At day's end, Alex's 1,224-pound pumpkin placed not first, but a respectable sixth. His 903-pound giant squash did take a blue ribbon. Together the ponderous pair of gourds earned Alex $500 and a handful of medals and trophies - and further recognition in the world of giant vegetable producers.

Alex started growing giant pumpkins at age 12. He had, the year before, been inspired by monster produce he saw during a visit to the Topsfield Fair. His first giant pumpkin tipped the Topsfield scales at 370 pounds, and he was hooked. Each year since, Alex has grown progressively larger vegetables - except for 2006, when he used a chemical spray he described as "a big accident - I killed all my plants."

When Alex started growing giants, he would spend every available minute in the pumpkin patch, forgoing extracurricular activities at The Wheeler School in Providence, where he's a junior. "You spend all your time with it," he said of his first giant. "No sports. You just come home and be with the pumpkin."

Now, as an experienced grower, Alex can afford some nonpumpkin activities. He worked part time this summer at Sharon's Moose Hill Community Farm, and he's playing fall football at Wheeler. "I know all the basics and a lot of the particulars," he said, "so when I'm with the pumpkin, I'll be doing some task, not just muddling around."

But it still takes a lot of time. "The end of June is toughest. I was spending eight hours a day in the patch."

July requires about six hours of daily labor, early August four or five, and late August and September, if all is well and the orb has mushroomed into a robust behemoth, one or two hours daily. On its peak growing day, which occurs in August, a giant pumpkin can gain 60 pounds. As picking time nears, if nights are warm, it can pack on 10 pounds a day.

Alex sows his pumpkin seeds in April in an indoor germination box.

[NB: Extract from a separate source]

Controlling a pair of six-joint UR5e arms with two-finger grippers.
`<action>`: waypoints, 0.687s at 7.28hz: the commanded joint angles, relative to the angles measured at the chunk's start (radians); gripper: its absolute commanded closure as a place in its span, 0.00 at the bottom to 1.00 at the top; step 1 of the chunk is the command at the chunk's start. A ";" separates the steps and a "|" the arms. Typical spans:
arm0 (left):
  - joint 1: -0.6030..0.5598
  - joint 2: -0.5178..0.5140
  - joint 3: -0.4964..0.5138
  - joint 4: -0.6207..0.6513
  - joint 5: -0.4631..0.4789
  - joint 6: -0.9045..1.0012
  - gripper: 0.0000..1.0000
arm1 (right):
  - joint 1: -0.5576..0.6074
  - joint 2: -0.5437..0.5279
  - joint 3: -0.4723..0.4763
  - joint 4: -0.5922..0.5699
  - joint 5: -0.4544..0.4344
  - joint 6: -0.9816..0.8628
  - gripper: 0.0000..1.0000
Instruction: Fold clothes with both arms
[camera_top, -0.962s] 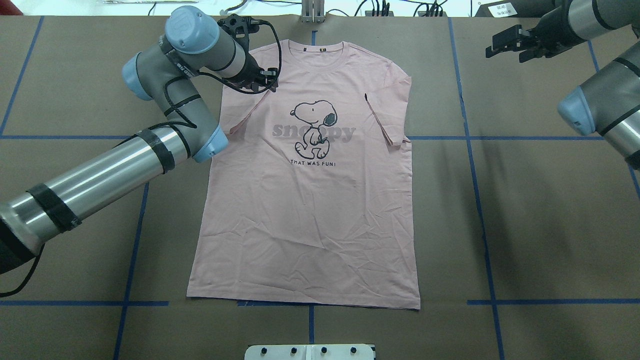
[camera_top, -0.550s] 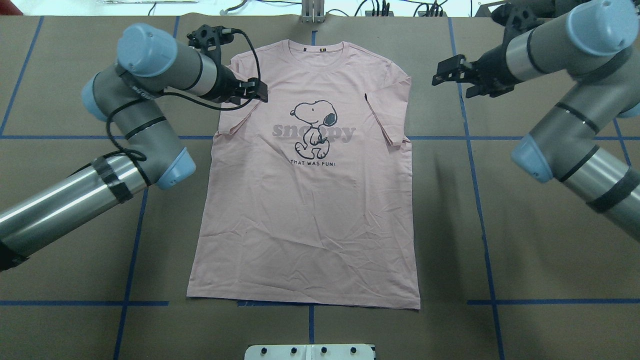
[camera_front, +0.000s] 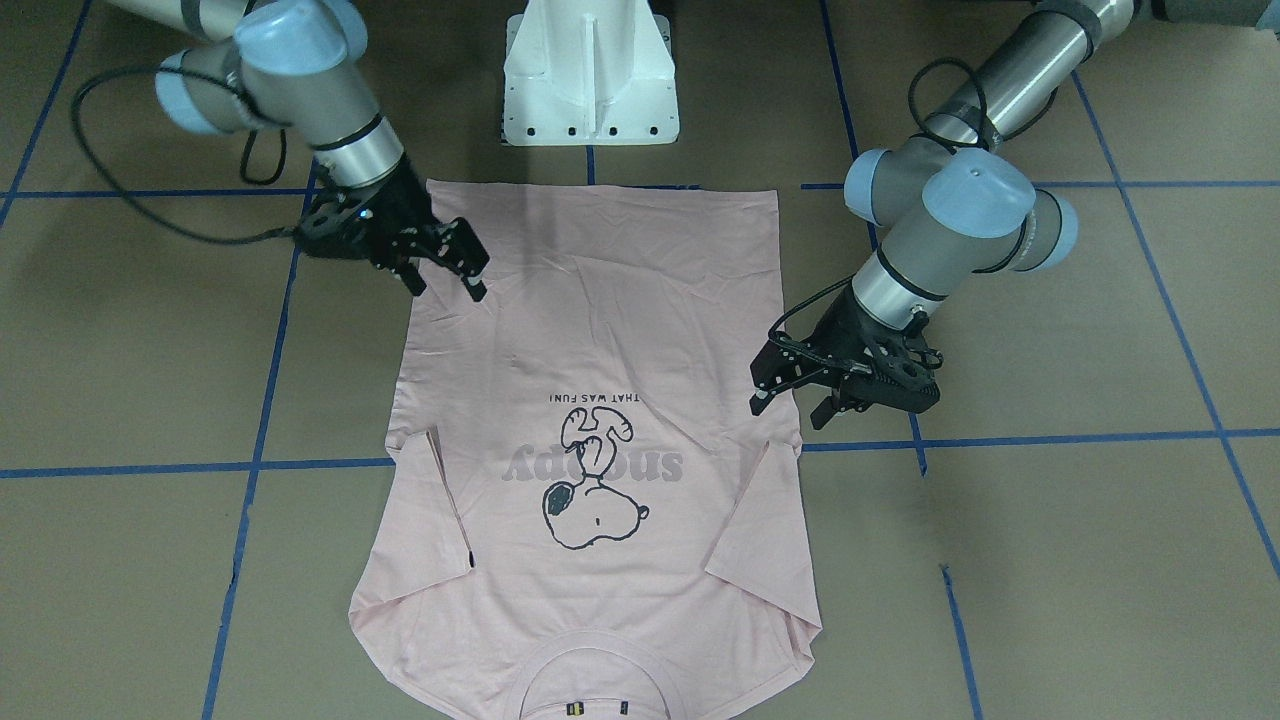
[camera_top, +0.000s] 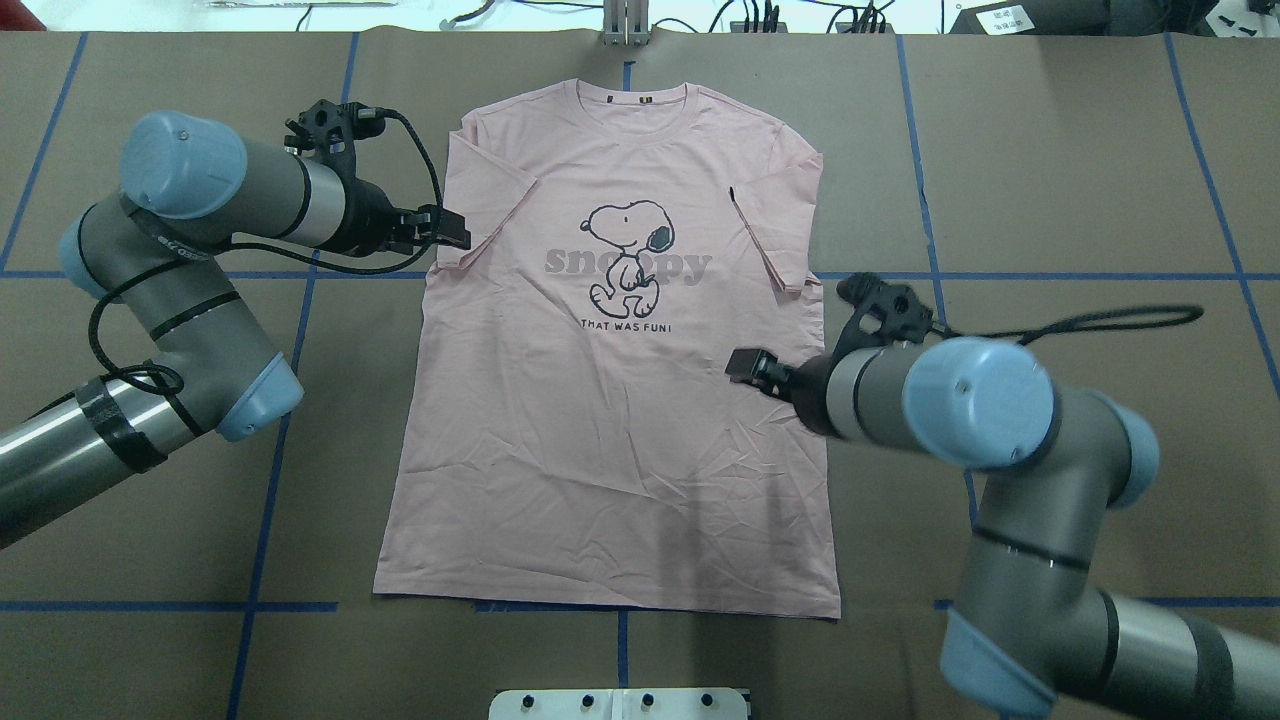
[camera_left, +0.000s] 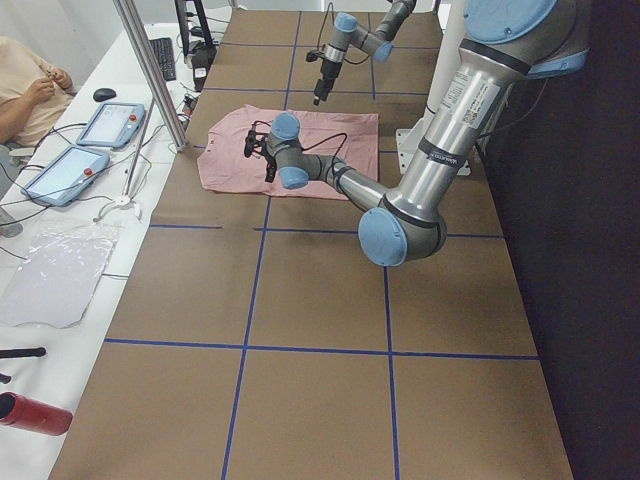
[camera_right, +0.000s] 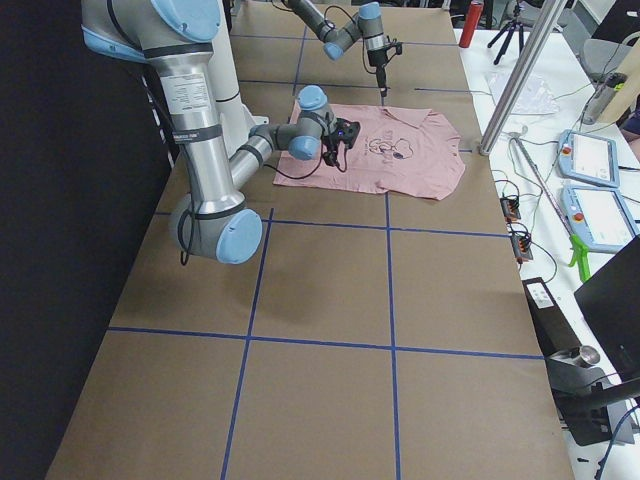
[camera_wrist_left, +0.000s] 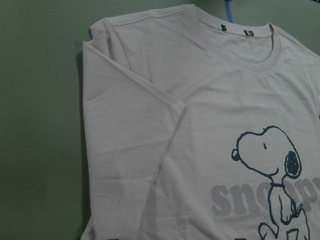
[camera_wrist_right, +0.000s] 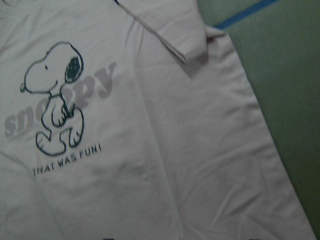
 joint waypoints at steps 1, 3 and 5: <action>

A few sprouts declare themselves early as having the wherewithal to go all the way to greatness, and Alex devotes the next five months to these plants.

A pumpkin in the 1,200- to 1,300-pound range - like his entry this fall - is indeed considered world class, he said, "and bringing it the extra couple of hundred pounds you need to make world record is more or less luck. And you have to make zero mistakes." Rhode Island's mistake-free Joe Jutras set the current pumpkin record, 1,689 pounds, last month at Topsfield.

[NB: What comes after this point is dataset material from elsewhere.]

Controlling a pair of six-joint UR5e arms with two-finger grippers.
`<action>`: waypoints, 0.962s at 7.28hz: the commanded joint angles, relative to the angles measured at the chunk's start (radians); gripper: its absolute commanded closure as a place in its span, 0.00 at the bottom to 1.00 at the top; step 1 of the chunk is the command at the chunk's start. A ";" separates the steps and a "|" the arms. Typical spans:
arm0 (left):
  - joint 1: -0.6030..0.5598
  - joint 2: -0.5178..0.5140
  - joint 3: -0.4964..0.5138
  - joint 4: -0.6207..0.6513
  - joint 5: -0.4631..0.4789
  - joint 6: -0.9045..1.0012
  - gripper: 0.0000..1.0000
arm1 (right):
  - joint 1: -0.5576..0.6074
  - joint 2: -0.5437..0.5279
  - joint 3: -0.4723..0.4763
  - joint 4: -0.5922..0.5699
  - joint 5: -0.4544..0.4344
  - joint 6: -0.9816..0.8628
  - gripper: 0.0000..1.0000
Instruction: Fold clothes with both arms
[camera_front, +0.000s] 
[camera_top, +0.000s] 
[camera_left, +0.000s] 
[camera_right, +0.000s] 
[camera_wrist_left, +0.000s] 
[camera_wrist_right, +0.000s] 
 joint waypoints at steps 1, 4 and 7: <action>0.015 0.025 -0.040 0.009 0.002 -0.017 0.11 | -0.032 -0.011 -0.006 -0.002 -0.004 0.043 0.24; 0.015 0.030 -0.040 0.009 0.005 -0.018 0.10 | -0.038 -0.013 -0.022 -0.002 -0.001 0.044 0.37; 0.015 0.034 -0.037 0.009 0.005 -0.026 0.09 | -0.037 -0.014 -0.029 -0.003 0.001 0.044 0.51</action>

Over the course of raising his giants, Alex's patch can yield odd sights: When the pumpkin was wrapped in its blue baby blanket, it looked much like a large child asleep in the sea of leaves. Passersby stare at Alex, in rubber gloves and gas mask, applying pesticide or Alex working at night under a spotlight, headlamp on, flashlight in hand."They'll just stare," he said. "This must be one of those things that people think it's OK to stare at."

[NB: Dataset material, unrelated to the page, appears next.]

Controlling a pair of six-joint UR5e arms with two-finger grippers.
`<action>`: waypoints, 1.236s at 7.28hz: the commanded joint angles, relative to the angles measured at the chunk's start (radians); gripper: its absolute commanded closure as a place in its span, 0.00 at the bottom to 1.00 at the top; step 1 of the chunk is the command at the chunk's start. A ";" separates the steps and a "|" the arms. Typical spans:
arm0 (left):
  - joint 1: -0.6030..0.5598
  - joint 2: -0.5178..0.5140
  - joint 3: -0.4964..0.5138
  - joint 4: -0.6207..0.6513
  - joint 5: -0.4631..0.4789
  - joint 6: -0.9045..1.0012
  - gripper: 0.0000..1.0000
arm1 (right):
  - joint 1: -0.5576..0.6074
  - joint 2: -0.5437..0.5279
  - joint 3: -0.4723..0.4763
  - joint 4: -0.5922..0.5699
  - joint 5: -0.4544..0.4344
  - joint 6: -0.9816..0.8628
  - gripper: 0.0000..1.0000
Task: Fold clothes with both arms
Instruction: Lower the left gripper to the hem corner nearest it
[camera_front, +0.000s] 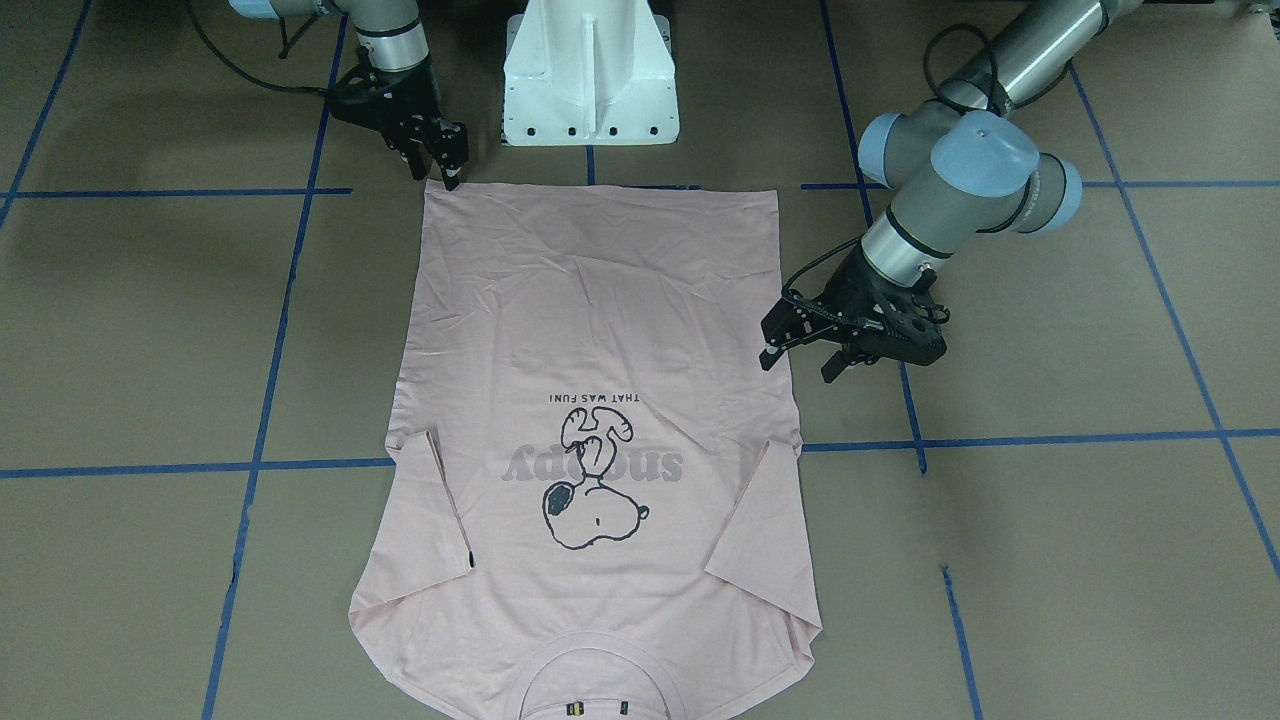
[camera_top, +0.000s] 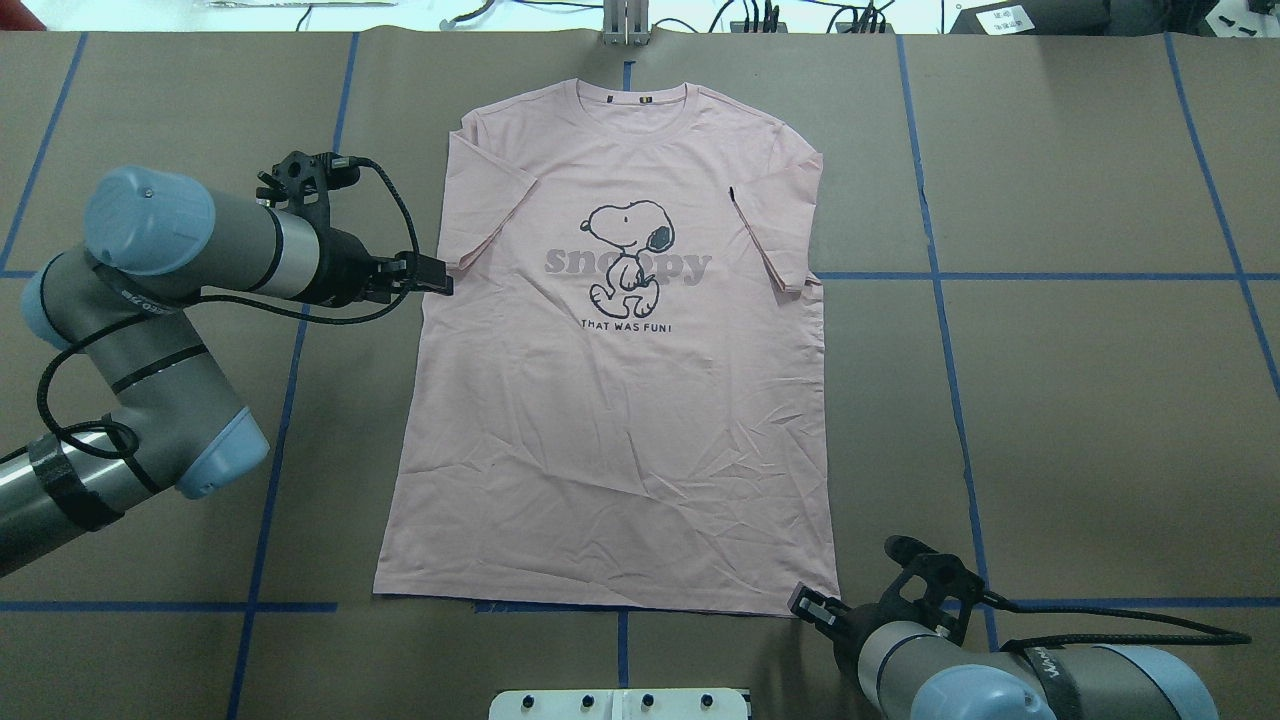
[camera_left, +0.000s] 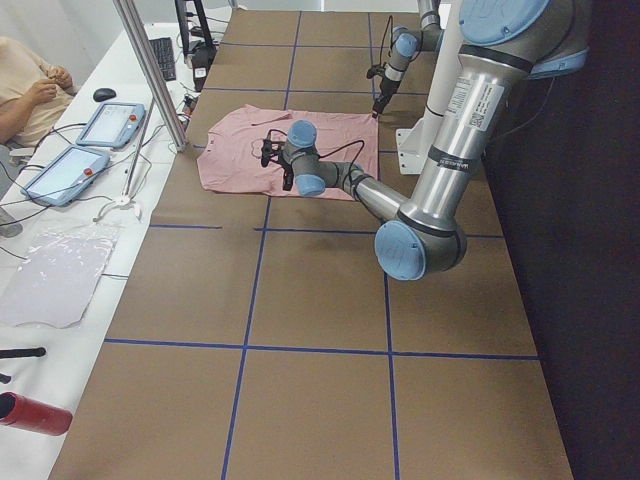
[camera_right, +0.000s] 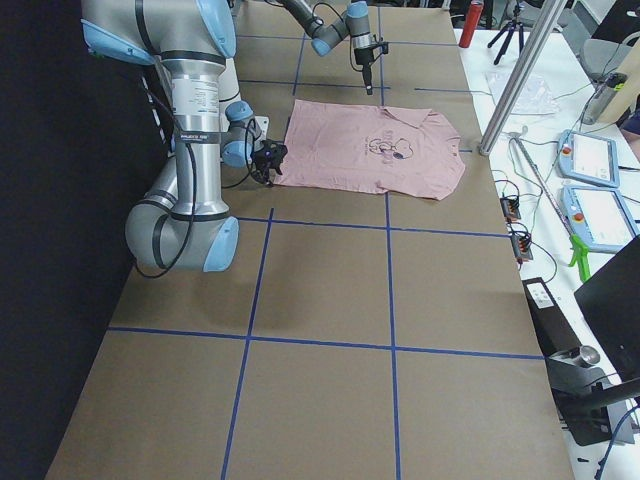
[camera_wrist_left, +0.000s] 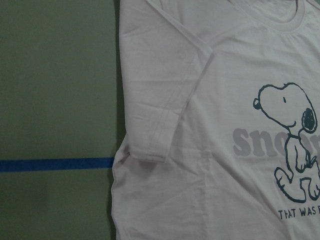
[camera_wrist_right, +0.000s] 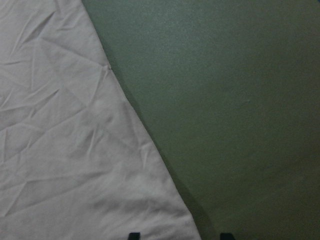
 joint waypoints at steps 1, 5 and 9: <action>0.002 0.004 0.001 0.000 0.000 -0.001 0.10 | 0.002 -0.001 -0.003 0.000 0.001 0.000 0.75; 0.003 0.010 -0.005 0.003 -0.003 -0.016 0.09 | 0.007 0.002 0.010 0.001 0.002 -0.005 1.00; 0.352 0.210 -0.414 0.294 0.158 -0.489 0.10 | 0.017 -0.001 0.040 0.001 -0.001 -0.005 1.00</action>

Giant pumpkin growers are an agricultural brotherhood. They meet online, at pumpkin club get-togethers - Alex belongs to three clubs and is a director of one - and in each other's patches to exchange tips. Norton grower Don Langevin, an expert who has published books on giants, has shared his pumpkin wisdom with Alex over the years.

Growers routinely trade proven seeds from giant pumpkins that have produced other progeny - sister seeds - that spawned giants. Serious growers generally sow only proven seeds. Alex stockpiles promising ones and has several thousand in his room. He's proud that the seed for this year's giant came from a 720-pounder he grew in 2005. Alex trusted the seed's pedigree because last year, before the killer chemical incident, he'd coaxed a seed from the same pumpkin to impressive heft.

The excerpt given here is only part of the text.